Blood cries out

Violence is the last refuge of the incompetent.

Salvor Hardin

Incompetence and malevolence can be difficult to tell apart. Acts of violence are the fulcrum where they intersect and pivot around each other, for if violence is the last refuge of the incompetent, it is the chief goal of the malevolent. From different vantage points one can look very much like the other.

Take for instance a police officer who stops a young man in the street. Their encounter is very brief, yet the officer for some reason draws his service weapon and fires. And fires. And fires and fires.

And the young man dies.

Objectively, there is no reason why Michael Brown should not have survived his August 9 encounter with Officer Darren Wilson of the Ferguson, MO Police Department. He was an unarmed, 18-year-old kid who was 2 days away from starting college. Wilson was a 6-year police veteran with all the training and experience that entails, not to mention ready access to the array of lethal and less-lethal weaponry that all cops have at their disposal.

But Officer Darren Wilson killed Michael Brown. In the most charitable point of view, it looks like he found himself losing control of the situation, and despite all his training and experience he saw no other choice than to retreat immediately to his last refuge. But from a different viewpoint it looks more like he deliberately drew his gun instead of his taser (or instead of de-escalating completely and letting Michael walk away) and shot Michael Brown dead, firm in the belief that the world would not care about another dead black man in the street, and secure in the knowledge that his fellow officers would close ranks and shield him from the consequences if that belief proved unfounded.

It turns out that belief was unfounded, but luckily Officer Wilson’s chief had his back and was able to give him almost an entire week to settle his affairs and leave town before the world-at-large even knew his name. Whatever else he may be, Officer Wilson was competent enough to notice which way the wind was blowing and get the hell out of Dodge. He has been conspicuously absent ever since. His neighbors don’t expect that he’ll be back.

The question of incompetence or malevolence does not end with Darren Wilson, however, but extends to every action the Ferguson Police Department has made since the shooting.

  • Why did Michael Brown’s body lie bleeding in the street for four hours? Did nobody think to call for an ambulance? Or was he just another dead nigger, so who cares?
  • Why, when the authorities eventually deigned to retrieve his body, was Michael Brown carried away in the back of an SUV? Was being properly loaded onto a gurney in an ambulance too good for him?
  • Why was a complete incident report of the shooting not immediately filed at the Ferguson Police Department? Why were the eye-witnesses to the event not immediately interviewed? Are there not strict procedures that must be followed whenever regrettable incidents like this occur? Or was Officer Wilson unofficially given some breathing room to come up with a likely story?
  • Why, when it became clear that the residents of Ferguson intended to peacefully protest in the streets, was the police response to roll out the armored vehicles, the snipers, and the masked storm troopers? Are rubber bullets and tear gas really the best way to disperse a peaceful gathering? Mightn’t they be considered somewhat antagonistic, antithetical to defusing a tense situation? Or was that the intention all along?
  • And why, when Ferguson Police Chief Thomas Jackson finally called a press conference on Friday, August 15 to disclose Officer Wilson’s name, did he spend so little time discussing Officer Wilson and his actions, and so much time discussing Michael Brown and a shoplifting incident that had not even been reported? Is Chief Jackson really so unaware of how badly that press conference was perceived by people who still have no answers to any of the questions that matter? Or was he deliberately blaming Michael Brown for his own death, and poisoning the pool for a neutral jury should the case ever go to trial?

The questions even extend beyond the Ferguson Police Department to the St. Louis county prosecuting attorney’s office. Why has Prosecuting Attorney Robert McCulloch not expressed any interest in determining whether it might be appropriate to bring charges against Office Wilson? Is it because he is blatantly and shamelessly already in the Ferguson Police Department’s corner, and willing to ignore any wrongdoing by his heroic law enforcement officers in the name of being tough on crime?

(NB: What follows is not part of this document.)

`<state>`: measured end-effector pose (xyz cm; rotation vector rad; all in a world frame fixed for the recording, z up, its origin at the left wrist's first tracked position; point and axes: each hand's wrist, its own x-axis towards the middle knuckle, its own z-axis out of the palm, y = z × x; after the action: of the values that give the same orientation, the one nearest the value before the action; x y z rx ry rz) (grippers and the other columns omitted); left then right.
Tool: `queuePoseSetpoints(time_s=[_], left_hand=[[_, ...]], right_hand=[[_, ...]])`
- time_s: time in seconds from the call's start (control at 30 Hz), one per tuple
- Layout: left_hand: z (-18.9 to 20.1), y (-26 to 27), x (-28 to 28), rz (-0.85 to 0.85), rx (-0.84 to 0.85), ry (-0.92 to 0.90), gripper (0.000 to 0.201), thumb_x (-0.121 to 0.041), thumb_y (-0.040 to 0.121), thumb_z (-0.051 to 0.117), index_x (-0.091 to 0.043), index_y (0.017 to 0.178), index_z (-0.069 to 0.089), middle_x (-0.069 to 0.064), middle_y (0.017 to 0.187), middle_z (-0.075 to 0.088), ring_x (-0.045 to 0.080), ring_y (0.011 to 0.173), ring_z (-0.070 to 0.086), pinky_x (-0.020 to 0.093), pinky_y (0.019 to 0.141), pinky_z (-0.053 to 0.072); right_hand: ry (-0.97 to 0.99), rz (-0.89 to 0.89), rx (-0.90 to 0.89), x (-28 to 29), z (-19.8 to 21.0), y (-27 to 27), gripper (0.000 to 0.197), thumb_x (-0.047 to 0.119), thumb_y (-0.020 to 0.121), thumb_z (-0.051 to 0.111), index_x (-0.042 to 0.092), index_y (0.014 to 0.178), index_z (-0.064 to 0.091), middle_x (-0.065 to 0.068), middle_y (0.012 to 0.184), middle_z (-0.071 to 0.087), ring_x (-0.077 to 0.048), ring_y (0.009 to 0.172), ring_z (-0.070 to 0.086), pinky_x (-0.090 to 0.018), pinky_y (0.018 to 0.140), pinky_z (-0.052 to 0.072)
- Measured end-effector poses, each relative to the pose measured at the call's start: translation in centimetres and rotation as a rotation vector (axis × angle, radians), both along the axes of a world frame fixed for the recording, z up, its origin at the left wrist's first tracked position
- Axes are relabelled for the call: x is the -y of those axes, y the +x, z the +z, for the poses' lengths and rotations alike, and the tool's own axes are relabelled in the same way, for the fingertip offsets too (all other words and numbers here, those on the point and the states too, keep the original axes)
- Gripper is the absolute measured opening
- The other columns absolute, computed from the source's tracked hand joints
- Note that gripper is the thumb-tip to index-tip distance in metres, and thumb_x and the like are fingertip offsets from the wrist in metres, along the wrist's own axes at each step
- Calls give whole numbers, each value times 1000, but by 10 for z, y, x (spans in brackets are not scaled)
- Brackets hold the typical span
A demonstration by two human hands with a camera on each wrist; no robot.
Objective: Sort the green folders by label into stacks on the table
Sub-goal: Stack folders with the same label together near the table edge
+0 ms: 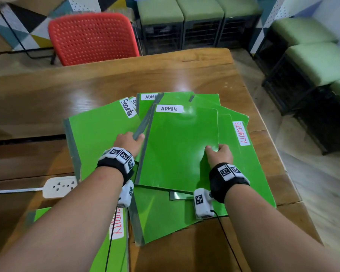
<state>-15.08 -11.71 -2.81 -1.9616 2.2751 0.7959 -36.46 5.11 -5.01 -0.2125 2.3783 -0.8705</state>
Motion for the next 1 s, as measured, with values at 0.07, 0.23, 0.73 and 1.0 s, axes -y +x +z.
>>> queuePoseSetpoints(time_s=[0.07,0.23,0.73,1.0], left_hand=[[3,2,-6,-7,-82,67,49,-47,88,58,-8,118,54,12,106,61,30,87,61,34,70,49],[13,31,-21,160,-538,303,54,-15,88,65,-9,136,40,7,125,59,27,118,55,43,102,42],[18,141,-5,224,153,79,27,-13,86,56,-1,110,60,17,118,63,32,101,60,33,81,47],[13,150,8,487,-322,-111,52,-2,81,57,-26,126,53,5,118,61,21,72,58,31,65,50]], right_hand=[[-5,14,-18,3,2,3,56,32,91,59,5,137,45,-14,137,52,-31,124,51,-37,100,42],[-74,99,30,1,12,13,61,40,89,59,10,139,41,-13,137,50,-30,117,56,-49,96,50],[60,294,-4,-22,18,67,54,31,97,50,12,145,34,-12,146,45,-31,118,57,-43,90,53],[-99,212,37,-18,19,53,53,26,98,48,19,148,31,-9,147,43,-17,89,60,-36,80,53]])
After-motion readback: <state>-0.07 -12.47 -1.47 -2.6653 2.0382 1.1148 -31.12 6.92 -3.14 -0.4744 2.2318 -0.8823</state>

Is everyone involved in this travesty really this incompetent? Or has this horrible episode merely uncovered for the rest of us what the minority citizens of this country have always known: that black flesh is suffered to live only at the whim of its white overseers, that violent death may be only three minutes away, and that relief for the survivors will be denied as a matter of course.

Meanwhile, Michael Brown’s blood cries out from the ground for justice. We who stand by and do not act are complicit in his murder, and the murders of those who will surely follow him.

If you do nothing else, please sign Shaun King’s petition to enact police reform at the federal level.